トレーニングされたモデルを使って物体検出を試してみます。

def detect(input_tensor):
    preprocessed_image, shapes = detection_model.preprocess(input_tensor)
    print(preprocessed_image)
    prediction_dict = detection_model.predict(preprocessed_image, shapes)
    return detection_model.postprocess(prediction_dict, shapes)
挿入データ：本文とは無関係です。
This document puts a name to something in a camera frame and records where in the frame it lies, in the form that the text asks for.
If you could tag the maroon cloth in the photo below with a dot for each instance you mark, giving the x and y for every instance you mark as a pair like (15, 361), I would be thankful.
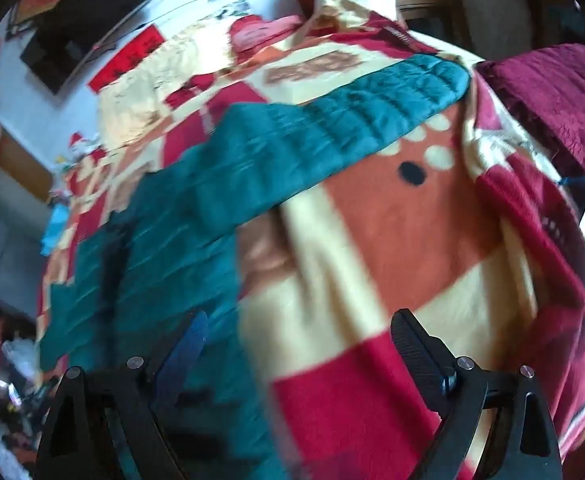
(562, 95)

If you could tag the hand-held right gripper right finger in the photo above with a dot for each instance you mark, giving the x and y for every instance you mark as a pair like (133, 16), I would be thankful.
(412, 341)

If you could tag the pink red cushion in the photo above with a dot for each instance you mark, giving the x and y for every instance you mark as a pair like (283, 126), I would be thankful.
(257, 32)

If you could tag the red wall banner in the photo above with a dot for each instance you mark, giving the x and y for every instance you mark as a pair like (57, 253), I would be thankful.
(137, 47)

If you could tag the brown wooden door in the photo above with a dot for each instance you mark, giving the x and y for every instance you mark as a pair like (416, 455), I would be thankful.
(22, 165)

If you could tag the cream fringed cloth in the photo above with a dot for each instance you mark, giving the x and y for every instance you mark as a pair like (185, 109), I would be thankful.
(137, 105)

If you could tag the checkered printed blanket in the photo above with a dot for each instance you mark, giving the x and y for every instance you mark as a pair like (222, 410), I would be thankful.
(397, 240)

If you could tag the black television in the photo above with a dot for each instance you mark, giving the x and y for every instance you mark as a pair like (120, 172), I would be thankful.
(82, 15)

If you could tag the grey cabinet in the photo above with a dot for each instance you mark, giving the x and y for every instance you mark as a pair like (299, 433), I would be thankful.
(2, 245)

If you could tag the white plastic bag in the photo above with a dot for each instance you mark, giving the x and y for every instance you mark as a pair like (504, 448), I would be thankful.
(20, 355)

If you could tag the teal quilted jacket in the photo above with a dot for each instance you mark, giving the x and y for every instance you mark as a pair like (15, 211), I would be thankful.
(272, 150)

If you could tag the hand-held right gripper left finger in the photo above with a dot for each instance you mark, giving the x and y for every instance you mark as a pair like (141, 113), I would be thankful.
(192, 341)

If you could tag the santa plush toy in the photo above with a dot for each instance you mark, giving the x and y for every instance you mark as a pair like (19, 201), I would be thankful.
(78, 145)

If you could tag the blue cloth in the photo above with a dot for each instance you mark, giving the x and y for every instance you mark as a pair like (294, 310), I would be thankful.
(57, 220)

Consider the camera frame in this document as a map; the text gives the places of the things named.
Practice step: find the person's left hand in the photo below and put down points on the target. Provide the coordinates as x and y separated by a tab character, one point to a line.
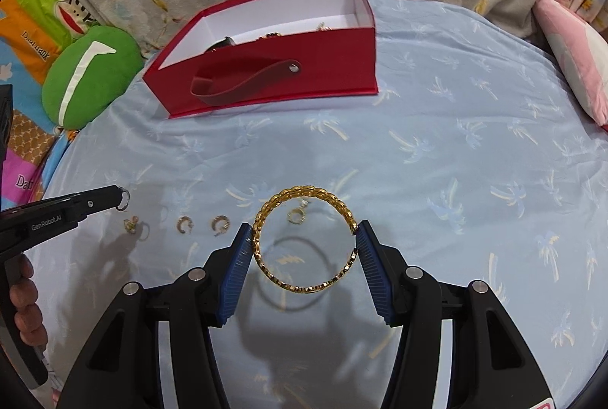
26	304

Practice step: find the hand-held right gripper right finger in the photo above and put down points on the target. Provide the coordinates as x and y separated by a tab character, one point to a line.
375	276

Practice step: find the colourful cartoon blanket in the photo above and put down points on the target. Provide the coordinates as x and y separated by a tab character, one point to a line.
28	33

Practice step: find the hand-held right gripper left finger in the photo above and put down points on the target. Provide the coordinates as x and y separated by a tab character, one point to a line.
235	276

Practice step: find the gold hoop earring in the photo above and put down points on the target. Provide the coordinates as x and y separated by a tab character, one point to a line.
183	226
217	224

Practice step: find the gold stud earring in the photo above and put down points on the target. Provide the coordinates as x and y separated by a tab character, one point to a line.
129	224

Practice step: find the silver hoop earring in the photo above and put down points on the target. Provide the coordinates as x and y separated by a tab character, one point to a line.
129	197

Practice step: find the green round pillow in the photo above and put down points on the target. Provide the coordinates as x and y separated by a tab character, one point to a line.
90	76

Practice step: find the black wrist watch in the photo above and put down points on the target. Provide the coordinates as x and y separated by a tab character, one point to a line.
223	44

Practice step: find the red box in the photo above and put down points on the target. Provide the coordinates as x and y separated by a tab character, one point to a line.
323	62

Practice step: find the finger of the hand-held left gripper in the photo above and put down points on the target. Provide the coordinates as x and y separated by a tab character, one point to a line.
102	202

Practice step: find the pink cartoon pillow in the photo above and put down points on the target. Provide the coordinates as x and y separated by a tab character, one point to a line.
574	43

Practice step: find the light blue printed bedsheet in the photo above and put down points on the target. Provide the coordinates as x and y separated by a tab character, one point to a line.
451	152

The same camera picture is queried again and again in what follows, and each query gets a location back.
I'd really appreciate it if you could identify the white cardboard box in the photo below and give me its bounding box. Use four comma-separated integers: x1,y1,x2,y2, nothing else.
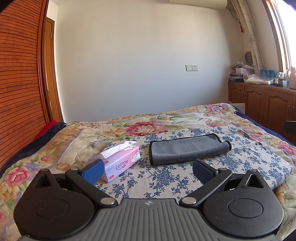
228,100,246,115

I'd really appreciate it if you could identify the clear plastic bag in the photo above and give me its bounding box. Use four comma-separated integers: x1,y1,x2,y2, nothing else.
244,74,274,85

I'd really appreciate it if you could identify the window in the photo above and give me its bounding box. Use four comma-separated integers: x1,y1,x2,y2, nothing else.
265,0,296,73

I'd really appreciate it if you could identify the pink box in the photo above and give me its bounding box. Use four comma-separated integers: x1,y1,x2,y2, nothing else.
235,67,254,79

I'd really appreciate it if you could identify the blue floral cloth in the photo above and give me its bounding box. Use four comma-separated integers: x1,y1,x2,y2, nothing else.
94,126,292,200

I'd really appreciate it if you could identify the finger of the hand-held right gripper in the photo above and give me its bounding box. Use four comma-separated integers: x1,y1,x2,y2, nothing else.
284,120,296,134

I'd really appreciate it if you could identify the cream air conditioner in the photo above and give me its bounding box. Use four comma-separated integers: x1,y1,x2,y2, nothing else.
169,0,228,11

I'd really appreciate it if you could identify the dark blue blanket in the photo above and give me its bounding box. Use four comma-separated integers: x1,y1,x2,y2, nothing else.
0,121,68,172

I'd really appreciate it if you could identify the stack of books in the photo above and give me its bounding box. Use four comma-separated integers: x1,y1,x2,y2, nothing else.
228,73,245,83

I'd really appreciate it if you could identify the slatted wooden wardrobe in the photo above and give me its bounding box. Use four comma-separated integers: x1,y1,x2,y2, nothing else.
0,0,51,163

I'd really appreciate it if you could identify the wooden door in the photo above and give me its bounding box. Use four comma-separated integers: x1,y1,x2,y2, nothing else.
42,17,64,122

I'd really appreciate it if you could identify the blue box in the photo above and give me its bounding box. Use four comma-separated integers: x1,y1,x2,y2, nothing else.
260,69,276,78

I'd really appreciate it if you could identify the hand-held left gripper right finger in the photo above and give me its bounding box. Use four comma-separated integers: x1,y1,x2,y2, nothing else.
179,159,269,208

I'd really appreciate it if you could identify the wooden cabinet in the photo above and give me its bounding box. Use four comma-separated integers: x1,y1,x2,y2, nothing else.
228,81,296,142

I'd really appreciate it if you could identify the red cloth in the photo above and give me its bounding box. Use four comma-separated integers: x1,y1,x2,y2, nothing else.
34,120,59,140

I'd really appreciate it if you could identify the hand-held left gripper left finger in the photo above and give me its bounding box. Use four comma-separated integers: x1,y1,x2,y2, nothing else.
29,159,119,208

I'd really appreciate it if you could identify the pink tissue pack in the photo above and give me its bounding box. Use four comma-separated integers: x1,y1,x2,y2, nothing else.
89,140,141,184

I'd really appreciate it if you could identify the patterned beige curtain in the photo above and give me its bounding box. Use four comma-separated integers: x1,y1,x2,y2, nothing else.
231,0,264,75

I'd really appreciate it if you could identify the floral blanket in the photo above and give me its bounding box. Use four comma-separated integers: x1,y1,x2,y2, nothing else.
0,103,296,241

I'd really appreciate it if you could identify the grey towel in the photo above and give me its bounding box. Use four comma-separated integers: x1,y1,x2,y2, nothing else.
148,133,232,166

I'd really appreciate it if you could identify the pink thermos jug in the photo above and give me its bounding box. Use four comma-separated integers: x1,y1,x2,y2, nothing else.
289,66,296,90

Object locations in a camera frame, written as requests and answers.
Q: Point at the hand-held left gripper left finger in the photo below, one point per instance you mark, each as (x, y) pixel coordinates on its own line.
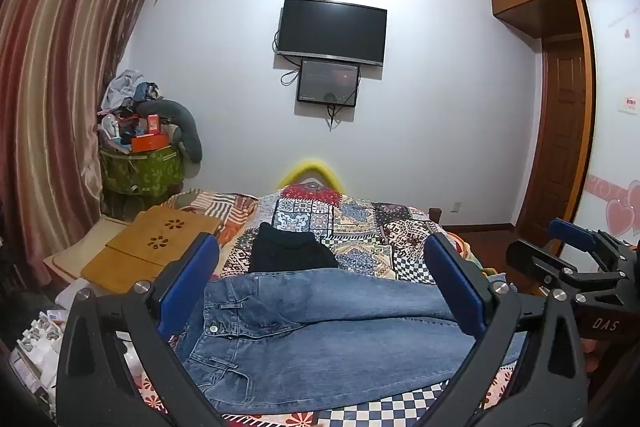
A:
(187, 287)

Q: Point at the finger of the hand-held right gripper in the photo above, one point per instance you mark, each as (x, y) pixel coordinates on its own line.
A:
(530, 253)
(575, 232)

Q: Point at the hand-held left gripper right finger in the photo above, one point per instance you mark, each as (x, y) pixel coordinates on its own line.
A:
(455, 287)

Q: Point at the blue denim pants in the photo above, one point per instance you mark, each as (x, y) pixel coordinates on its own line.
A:
(325, 347)

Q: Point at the orange green fleece blanket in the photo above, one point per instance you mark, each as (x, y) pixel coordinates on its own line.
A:
(472, 257)

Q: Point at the wooden lap desk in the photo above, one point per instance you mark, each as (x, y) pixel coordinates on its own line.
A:
(150, 237)

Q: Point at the brown wooden door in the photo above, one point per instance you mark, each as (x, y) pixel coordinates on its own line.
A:
(557, 142)

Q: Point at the black garment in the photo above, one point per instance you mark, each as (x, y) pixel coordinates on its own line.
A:
(290, 252)

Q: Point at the patchwork printed blanket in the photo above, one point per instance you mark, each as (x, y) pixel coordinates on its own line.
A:
(360, 232)

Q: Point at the green floral storage box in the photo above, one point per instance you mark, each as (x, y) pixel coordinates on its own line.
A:
(142, 174)

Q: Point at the beige mat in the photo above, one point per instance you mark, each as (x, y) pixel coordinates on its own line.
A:
(67, 257)

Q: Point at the white heart-print wardrobe door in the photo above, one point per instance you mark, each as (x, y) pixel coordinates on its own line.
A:
(615, 107)

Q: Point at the orange box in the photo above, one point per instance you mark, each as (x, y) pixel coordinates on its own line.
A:
(149, 142)

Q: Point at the pile of white packets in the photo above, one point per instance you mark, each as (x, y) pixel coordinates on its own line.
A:
(45, 342)

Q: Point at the yellow pillow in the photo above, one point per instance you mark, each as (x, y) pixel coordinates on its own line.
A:
(312, 167)

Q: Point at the pile of clothes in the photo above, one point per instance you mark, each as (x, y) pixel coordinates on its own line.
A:
(125, 89)

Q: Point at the striped red curtain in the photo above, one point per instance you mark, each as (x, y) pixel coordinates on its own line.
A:
(55, 82)

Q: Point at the dark wooden bed post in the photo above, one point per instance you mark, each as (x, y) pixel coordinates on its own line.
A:
(436, 213)

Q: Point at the small black wall monitor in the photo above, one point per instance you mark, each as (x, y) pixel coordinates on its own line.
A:
(325, 82)

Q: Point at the black wall television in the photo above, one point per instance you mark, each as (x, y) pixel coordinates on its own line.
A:
(332, 29)

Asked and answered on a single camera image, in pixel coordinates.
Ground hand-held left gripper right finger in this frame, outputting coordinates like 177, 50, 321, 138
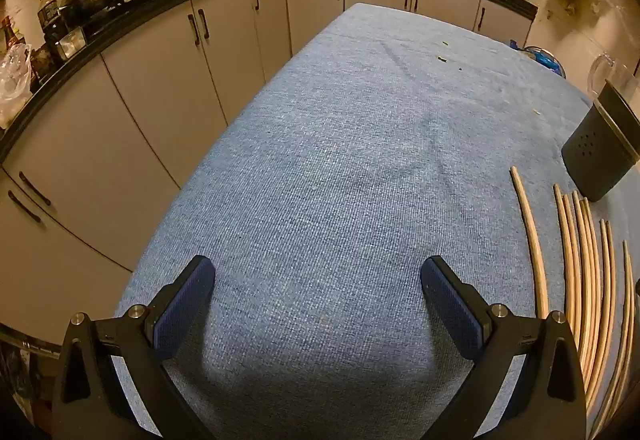
420, 255, 587, 440

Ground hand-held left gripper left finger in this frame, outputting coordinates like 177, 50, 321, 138
51, 255, 217, 440

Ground bunch of wooden chopsticks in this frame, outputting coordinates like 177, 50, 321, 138
509, 166, 637, 440

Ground dark grey perforated chopstick holder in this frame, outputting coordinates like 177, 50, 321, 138
561, 80, 640, 203

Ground blue tablecloth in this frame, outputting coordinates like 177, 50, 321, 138
114, 2, 640, 440

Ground beige lower kitchen cabinets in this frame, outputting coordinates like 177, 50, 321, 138
0, 0, 535, 351

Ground blue plastic bag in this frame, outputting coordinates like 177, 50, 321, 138
510, 40, 566, 78

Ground clear crumpled plastic bag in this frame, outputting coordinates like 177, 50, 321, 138
0, 44, 35, 129

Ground metal tin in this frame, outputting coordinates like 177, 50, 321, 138
54, 26, 87, 61

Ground clear glass mug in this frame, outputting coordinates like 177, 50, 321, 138
587, 52, 633, 95

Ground dark sauce bottle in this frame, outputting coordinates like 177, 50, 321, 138
0, 17, 23, 51

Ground cooking oil bottle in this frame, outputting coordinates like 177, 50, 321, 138
34, 0, 65, 33

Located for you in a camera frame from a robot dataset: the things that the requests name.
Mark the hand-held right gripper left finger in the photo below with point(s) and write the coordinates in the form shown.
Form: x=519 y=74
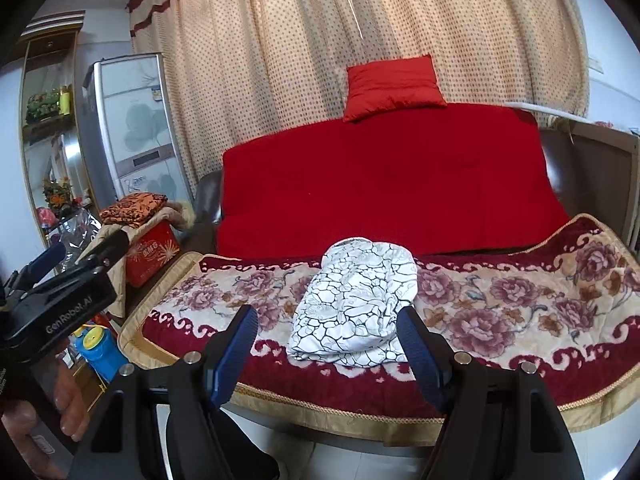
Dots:
x=235 y=355

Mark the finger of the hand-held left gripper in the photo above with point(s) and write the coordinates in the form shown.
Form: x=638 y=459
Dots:
x=47 y=258
x=107 y=250

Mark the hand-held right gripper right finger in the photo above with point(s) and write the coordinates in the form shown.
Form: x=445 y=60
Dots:
x=420 y=355

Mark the white black-veined coat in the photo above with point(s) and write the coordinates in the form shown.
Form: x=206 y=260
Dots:
x=350 y=300

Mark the person's left hand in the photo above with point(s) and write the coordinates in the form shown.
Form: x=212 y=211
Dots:
x=72 y=400

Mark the silver plastic wrap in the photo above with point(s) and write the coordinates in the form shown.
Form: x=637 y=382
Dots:
x=82 y=230

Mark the pink ornament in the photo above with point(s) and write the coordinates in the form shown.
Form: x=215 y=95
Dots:
x=46 y=217

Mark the red box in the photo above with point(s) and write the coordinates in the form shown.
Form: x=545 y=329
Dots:
x=152 y=252

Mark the orange patterned cloth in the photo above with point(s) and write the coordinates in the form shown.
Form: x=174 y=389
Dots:
x=132 y=207

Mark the blue jug yellow lid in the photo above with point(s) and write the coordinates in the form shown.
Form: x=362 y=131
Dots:
x=102 y=355

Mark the orange artificial flowers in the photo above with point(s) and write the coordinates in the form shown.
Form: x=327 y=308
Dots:
x=56 y=194

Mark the beige jacket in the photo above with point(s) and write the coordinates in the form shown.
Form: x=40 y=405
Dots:
x=177 y=212

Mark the floral blanket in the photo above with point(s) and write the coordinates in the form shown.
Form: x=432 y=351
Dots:
x=500 y=310

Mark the dark leather sofa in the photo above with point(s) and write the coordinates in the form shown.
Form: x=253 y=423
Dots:
x=207 y=205

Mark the silver refrigerator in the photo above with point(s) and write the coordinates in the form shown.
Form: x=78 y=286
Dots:
x=140 y=120

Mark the green plant ornament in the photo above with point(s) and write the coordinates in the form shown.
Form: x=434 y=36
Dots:
x=42 y=105

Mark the yellow bottle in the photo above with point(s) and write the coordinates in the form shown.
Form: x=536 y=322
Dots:
x=65 y=100

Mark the red sofa cover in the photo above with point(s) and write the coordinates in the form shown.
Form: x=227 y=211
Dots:
x=390 y=180

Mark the wooden display cabinet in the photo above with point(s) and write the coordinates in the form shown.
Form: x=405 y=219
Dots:
x=50 y=50

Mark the dotted beige curtain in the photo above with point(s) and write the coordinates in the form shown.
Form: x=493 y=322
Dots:
x=275 y=60

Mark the wooden crib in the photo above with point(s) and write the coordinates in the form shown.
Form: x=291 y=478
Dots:
x=600 y=160

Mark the red pillow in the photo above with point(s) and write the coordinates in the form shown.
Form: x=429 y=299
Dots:
x=395 y=87

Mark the white board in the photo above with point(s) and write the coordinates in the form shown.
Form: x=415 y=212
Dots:
x=540 y=108

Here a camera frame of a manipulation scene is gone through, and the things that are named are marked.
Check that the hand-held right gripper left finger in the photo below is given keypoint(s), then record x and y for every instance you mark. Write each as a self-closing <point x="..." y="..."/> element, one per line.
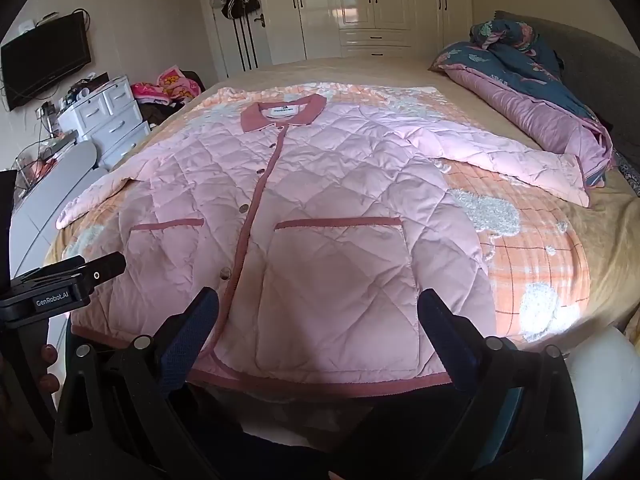
<point x="192" y="332"/>

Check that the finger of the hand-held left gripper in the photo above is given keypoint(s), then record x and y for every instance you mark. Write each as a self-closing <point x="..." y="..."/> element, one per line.
<point x="102" y="270"/>

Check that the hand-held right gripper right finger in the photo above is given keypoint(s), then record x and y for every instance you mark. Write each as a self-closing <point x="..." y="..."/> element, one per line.
<point x="447" y="337"/>

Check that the pink quilted jacket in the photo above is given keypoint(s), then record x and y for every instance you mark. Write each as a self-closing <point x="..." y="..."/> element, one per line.
<point x="325" y="210"/>

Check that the dark clothes pile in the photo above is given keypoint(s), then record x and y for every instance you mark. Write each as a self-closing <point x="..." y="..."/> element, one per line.
<point x="157" y="110"/>

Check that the person's left hand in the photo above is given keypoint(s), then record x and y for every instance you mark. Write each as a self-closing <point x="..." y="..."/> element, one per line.
<point x="50" y="367"/>

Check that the white rounded side table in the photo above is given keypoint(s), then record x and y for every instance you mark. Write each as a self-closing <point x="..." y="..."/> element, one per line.
<point x="55" y="195"/>

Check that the clear plastic box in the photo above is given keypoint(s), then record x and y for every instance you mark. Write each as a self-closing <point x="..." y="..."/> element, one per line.
<point x="35" y="172"/>

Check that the orange checked blanket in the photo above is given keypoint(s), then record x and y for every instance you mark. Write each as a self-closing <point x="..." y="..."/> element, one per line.
<point x="530" y="245"/>

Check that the white drawer chest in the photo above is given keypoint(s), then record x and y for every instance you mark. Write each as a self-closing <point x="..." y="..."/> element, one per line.
<point x="107" y="120"/>

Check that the white round stool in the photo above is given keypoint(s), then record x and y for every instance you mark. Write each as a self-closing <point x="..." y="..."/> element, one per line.
<point x="607" y="400"/>

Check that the pink cartoon blanket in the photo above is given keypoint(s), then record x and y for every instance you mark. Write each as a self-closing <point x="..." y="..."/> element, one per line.
<point x="170" y="85"/>

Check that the dark patterned pillow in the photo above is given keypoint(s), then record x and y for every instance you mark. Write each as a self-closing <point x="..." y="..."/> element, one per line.
<point x="627" y="172"/>

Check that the white door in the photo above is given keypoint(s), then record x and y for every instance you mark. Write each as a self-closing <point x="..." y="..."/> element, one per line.
<point x="227" y="47"/>

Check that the blue and pink floral quilt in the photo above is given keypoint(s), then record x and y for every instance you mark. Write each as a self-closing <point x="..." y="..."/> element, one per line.
<point x="510" y="75"/>

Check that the bed with beige sheet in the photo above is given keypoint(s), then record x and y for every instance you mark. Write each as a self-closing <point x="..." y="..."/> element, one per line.
<point x="380" y="67"/>

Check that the grey upholstered headboard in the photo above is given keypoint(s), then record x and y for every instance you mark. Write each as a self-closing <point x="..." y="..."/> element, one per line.
<point x="600" y="65"/>

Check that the white wardrobe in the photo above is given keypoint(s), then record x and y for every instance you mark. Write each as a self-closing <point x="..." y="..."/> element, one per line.
<point x="320" y="10"/>

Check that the black wall television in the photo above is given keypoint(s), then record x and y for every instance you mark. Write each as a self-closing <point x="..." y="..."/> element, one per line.
<point x="45" y="62"/>

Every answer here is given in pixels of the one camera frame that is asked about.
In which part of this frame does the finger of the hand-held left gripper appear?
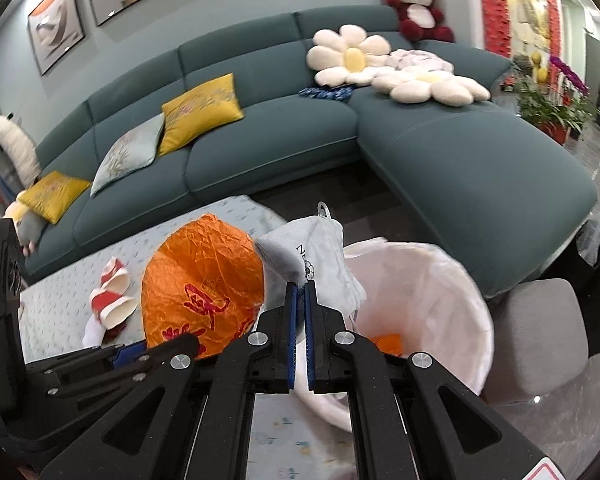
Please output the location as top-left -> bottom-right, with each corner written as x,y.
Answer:
25,334 -> 201,378
46,356 -> 175,402

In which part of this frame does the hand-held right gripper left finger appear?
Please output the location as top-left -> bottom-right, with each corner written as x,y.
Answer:
39,281 -> 302,480

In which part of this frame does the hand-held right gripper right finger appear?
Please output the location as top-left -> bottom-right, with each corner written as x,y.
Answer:
304,281 -> 553,480

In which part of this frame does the grey cloth bag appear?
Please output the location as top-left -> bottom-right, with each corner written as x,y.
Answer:
254,201 -> 367,321

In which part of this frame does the orange plastic bag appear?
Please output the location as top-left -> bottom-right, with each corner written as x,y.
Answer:
141,213 -> 266,361
372,332 -> 406,358

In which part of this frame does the trash bin with white liner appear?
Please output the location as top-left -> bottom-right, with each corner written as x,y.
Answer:
295,237 -> 496,433

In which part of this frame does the floral tablecloth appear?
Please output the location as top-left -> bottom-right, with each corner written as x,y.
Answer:
17,195 -> 361,480

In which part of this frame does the red white paper cup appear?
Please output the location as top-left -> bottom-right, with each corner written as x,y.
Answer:
100,256 -> 131,291
89,280 -> 137,331

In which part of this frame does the grey plush toy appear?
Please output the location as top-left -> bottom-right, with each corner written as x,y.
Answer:
16,212 -> 48,257

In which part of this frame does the white flower cushion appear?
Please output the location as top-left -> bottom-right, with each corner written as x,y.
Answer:
306,24 -> 392,87
2,200 -> 31,221
371,67 -> 492,107

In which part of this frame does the small yellow embroidered cushion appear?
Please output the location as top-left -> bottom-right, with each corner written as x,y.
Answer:
17,170 -> 92,225

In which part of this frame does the long white plush toy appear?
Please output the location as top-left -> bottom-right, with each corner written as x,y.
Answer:
0,112 -> 42,188

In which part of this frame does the teal sectional sofa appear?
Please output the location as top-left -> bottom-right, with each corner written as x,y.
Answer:
17,6 -> 598,301

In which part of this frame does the light blue embroidered cushion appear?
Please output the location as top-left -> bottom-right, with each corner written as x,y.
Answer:
90,112 -> 166,197

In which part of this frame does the large yellow embroidered cushion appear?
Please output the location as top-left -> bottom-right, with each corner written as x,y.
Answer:
157,73 -> 244,157

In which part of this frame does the grey upholstered stool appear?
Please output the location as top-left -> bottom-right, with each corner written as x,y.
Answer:
480,277 -> 590,406

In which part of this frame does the blue patterned cloth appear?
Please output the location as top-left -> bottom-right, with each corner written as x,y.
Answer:
298,85 -> 355,101

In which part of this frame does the pale pink cloth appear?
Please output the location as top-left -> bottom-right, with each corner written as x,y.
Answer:
385,48 -> 453,75

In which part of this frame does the green potted plant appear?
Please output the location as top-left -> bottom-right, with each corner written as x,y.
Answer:
516,77 -> 598,143

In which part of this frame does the red teddy bear plush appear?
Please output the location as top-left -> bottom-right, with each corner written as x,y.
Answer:
385,0 -> 456,43

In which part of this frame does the purple orchid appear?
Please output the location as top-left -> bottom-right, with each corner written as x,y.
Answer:
549,55 -> 592,96

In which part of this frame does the red flower wall decoration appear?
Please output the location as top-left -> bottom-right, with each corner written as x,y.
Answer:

testpic = load.load_image_into_numpy_array(testpath)
input_tensor = np.expand_dims(testpic, axis=0)
input_tensor = tf.convert_to_tensor(input_tensor, dtype=tf.float32)
detections = detect(input_tensor)

ここで、detectionmodel.postprocess関数の戻り値はdictionaryでdetectionboxes, detectionscores, detectionclassesなどが含まれています。これらをデータ読み込みの際に作成したplot_detectionsに渡してバウンディングボックスを表示させています。ここではスコアが50%以上のものを表示させてみました。 ResistanceWithBoundingBoxWithBoundingBox

半分以上の抵抗器は認識されていますが、中には認識されていなかったりバウンディングボックスが複数できてしまったりしているものがあり、まだまだこれだけでは使えないなという印象でした。

終わりに

今回はとりあえず動かしてみることが目的の実験でしたが、物体認識の精度がまだまだ低いことの他にも - アノテーションが手作業であり、長方形のボックスしか使えない - 学習に時間が掛かる - カメラがとらえきれない奥行きのあるようなものを数えられないなど、実際に使うにはいくつものハードルがあります。しかし重量測定以外の方法での在庫把握ができるようになるとこれまで重量計で測れなかったものについても在庫把握ができる可能性が出てくるので画像認識を含め様々な方法を検証していきたいと考えています。